Cumhurbaşkanı Erdoğan, burada Albaraka İslami Finans Zirvesi’ne katıldı.
Net mesajlar verdi
Zirvede konuşan Cumhurbaşkanı Erdoğan, Türkiye’nin yeni dönemdeki istikametine yönelik önemli mesajlar verdi.
Erdoğan konuşamasında İsrail’in Gazze’de sürdürdüğü soykırıma ilişkinde önemli açıklamalarda bulundu.
“Kaos dünyanın rengi haline geldi”
Cumhurbaşkanı Erdoğan, “Kaos dünyanın rengi haline geldi. Uluslararası sistemde denge kaybolmuştur” ifadelerini kullandı.
Dünyada gelir adaletinin bozulduğunu söyleyen Cumhurbaşkanı Erdoğan, “Dünyadaki en zengin yüzde 1’lik kesimi toplam küresel servetin neredeyse yarısına sahip” tepkisinde bulundu.
“Türkiye’ye güvenen hiç kimse pişman olmadı”
Cumhurbaşkanı Erdoğan, “İstanbul’u küresel finans ve katılım finans merkezi yapacağız.Türkiye’ye güvenen hiç kimse pişman olmadı” dedi.

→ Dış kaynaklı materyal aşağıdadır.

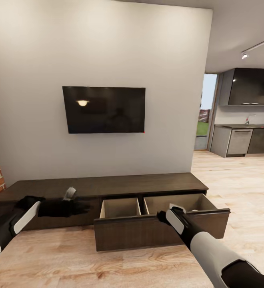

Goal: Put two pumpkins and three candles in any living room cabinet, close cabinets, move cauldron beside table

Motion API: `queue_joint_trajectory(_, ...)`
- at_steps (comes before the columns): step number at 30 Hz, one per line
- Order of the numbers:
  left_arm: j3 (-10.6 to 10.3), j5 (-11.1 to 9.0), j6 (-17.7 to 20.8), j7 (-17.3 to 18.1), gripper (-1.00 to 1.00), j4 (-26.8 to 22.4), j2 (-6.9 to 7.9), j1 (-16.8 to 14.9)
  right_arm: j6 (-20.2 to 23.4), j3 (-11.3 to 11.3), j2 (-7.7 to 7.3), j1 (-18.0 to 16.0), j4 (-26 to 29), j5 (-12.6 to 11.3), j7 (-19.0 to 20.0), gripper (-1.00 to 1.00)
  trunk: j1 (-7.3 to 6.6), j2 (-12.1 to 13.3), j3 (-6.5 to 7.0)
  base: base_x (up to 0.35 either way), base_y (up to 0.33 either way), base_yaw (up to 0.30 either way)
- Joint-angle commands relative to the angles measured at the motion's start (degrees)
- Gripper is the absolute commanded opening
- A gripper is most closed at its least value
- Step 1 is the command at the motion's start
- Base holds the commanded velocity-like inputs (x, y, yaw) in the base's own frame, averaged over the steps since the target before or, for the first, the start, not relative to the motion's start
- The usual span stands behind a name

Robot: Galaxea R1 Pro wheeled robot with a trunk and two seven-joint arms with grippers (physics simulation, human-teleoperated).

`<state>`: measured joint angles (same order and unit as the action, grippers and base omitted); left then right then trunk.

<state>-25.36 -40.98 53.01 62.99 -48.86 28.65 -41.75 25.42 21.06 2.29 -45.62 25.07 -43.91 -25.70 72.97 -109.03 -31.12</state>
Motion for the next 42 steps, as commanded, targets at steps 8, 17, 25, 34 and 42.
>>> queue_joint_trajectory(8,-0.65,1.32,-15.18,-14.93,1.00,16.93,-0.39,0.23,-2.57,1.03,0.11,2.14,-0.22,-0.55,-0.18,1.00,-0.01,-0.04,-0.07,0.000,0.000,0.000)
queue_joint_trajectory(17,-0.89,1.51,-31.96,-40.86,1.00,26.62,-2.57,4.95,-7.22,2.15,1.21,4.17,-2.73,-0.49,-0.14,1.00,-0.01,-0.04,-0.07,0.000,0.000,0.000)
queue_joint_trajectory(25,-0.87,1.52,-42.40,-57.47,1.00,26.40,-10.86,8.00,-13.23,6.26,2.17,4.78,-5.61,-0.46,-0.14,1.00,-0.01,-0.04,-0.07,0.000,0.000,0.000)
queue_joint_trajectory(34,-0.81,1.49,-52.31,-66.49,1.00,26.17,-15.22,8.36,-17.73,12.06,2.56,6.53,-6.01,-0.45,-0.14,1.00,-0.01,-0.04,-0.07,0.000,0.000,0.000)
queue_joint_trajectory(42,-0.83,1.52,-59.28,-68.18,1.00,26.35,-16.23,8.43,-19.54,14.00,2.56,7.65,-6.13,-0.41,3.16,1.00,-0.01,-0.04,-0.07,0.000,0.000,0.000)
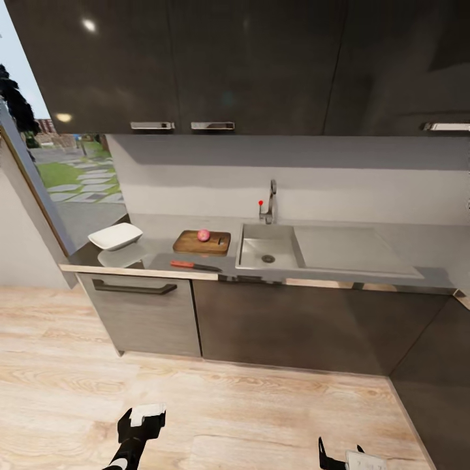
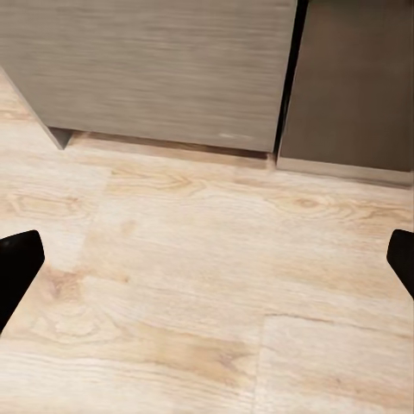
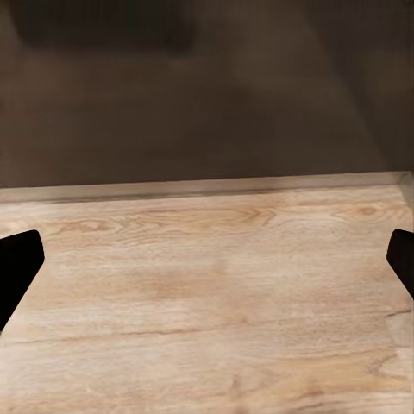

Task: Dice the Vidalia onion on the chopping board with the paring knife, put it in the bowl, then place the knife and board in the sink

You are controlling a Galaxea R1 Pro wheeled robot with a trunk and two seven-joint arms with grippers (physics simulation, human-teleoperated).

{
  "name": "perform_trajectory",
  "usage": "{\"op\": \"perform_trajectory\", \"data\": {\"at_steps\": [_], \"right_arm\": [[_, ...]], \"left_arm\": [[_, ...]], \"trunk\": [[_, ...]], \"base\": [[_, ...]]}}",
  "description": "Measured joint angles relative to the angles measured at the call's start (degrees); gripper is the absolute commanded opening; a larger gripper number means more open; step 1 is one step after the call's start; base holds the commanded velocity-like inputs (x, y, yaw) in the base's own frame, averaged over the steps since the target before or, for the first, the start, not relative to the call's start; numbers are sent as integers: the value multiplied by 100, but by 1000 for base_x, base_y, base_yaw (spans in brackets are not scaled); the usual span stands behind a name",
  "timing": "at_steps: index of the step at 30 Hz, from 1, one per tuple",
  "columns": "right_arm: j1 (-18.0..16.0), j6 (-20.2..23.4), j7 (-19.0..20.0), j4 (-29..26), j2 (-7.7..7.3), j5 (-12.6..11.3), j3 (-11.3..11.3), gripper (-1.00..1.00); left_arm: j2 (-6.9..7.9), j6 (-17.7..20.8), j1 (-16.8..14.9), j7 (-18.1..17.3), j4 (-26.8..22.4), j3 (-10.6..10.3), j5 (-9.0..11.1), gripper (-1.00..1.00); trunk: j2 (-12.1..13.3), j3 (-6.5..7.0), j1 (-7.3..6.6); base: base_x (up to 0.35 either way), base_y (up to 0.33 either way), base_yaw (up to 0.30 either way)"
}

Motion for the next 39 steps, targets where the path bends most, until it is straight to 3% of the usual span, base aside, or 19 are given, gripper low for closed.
{"op": "perform_trajectory", "data": {"at_steps": [15,27,39], "right_arm": [[0,-2,2,9,0,0,0,100],[0,-7,-13,10,6,0,10,100],[0,1,-8,10,-7,15,6,100]], "left_arm": [[0,0,2,1,0,0,0,100],[6,-2,1,9,2,0,-1,100],[9,-5,1,10,4,0,-1,100]], "trunk": [[603,396,-330],[605,412,-330],[605,412,-330]], "base": [[0,0,0],[0,19,0],[0,274,0]]}}
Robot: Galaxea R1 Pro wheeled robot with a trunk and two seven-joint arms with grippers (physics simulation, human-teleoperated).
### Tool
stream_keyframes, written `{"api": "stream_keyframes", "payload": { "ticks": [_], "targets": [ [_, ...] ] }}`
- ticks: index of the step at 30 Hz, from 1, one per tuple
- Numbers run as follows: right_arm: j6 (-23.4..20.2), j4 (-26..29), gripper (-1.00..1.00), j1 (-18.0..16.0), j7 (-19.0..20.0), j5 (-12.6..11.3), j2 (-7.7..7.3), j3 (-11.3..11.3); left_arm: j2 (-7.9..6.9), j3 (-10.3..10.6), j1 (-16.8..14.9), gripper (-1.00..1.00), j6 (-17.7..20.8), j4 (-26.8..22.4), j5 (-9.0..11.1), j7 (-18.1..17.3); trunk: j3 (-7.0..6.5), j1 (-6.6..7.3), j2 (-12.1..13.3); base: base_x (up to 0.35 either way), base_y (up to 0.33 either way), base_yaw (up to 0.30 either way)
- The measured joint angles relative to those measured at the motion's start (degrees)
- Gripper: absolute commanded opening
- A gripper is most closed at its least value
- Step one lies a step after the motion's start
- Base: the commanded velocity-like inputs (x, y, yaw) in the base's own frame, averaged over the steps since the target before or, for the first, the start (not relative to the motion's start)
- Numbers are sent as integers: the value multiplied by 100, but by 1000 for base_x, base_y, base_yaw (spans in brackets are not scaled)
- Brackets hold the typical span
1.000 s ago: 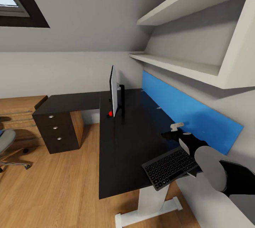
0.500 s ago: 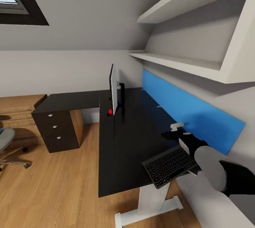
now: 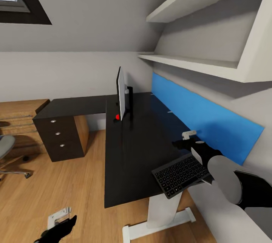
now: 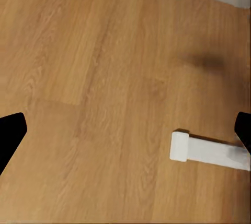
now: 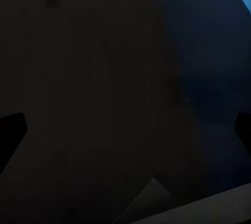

“İstanbul’u finans merkezi yapacağız”
Ekonomik hedefleri açıklayan Erdoğan, “İstanbul’u küresel finans ve katılım finans merkezi yapacağız” vurgusu yaptı
Cumhurbaşkanı Erdoğan’ın açıklamalarından öne çıkan satır başları şu şekilde:
Türkiye Albaraka zirvelerine ilk kez ev sahipliği yapıyor. İslam ekonomisine dair küresel düzeyde öngörüler, temel yapı taşları ve ihtiyaçlar temasıyla düzenlenen bu seneki zirvenin başarılı geçmesinin sektörümüz açısından hayırlara vesile olmasını diliyorum. Dünyanın 75 farklı ülkesinden yaklaşık 1500’den fazla katılımcıyı inşallah münasebetiyle Türkiye’de misafir edeceğiz. Seçkin isimleri, yatırımcıları, yöneticileri ve uzmanları bir araya getiren zirvenin ülkemizde İslami finans ve katılım sektörünün büyümesine ivme kazandıracağına inanıyorum. İki gün boyunca zirvede konuşulacak, tartışılacak başlıklara baktığımızda kapsamlı bir hazırlığın yapıldığını görüyoruz. İslam ekonomisinin tarihi serencamından ahlaki ilkelerine, İslami yatırım araçlarından sürdürülebilir büyümeye, kar odaklı teşebbüslerden vakıf ve zekat müessesesine kadar geniş bir yelpazede belirlenen paneller yol gösterici tartışmalara zemin olacaktır. Kıymetli fikirleriyle zirveye katkı sunan tüm katılımcılara şimdiden teşekkür ediyorum.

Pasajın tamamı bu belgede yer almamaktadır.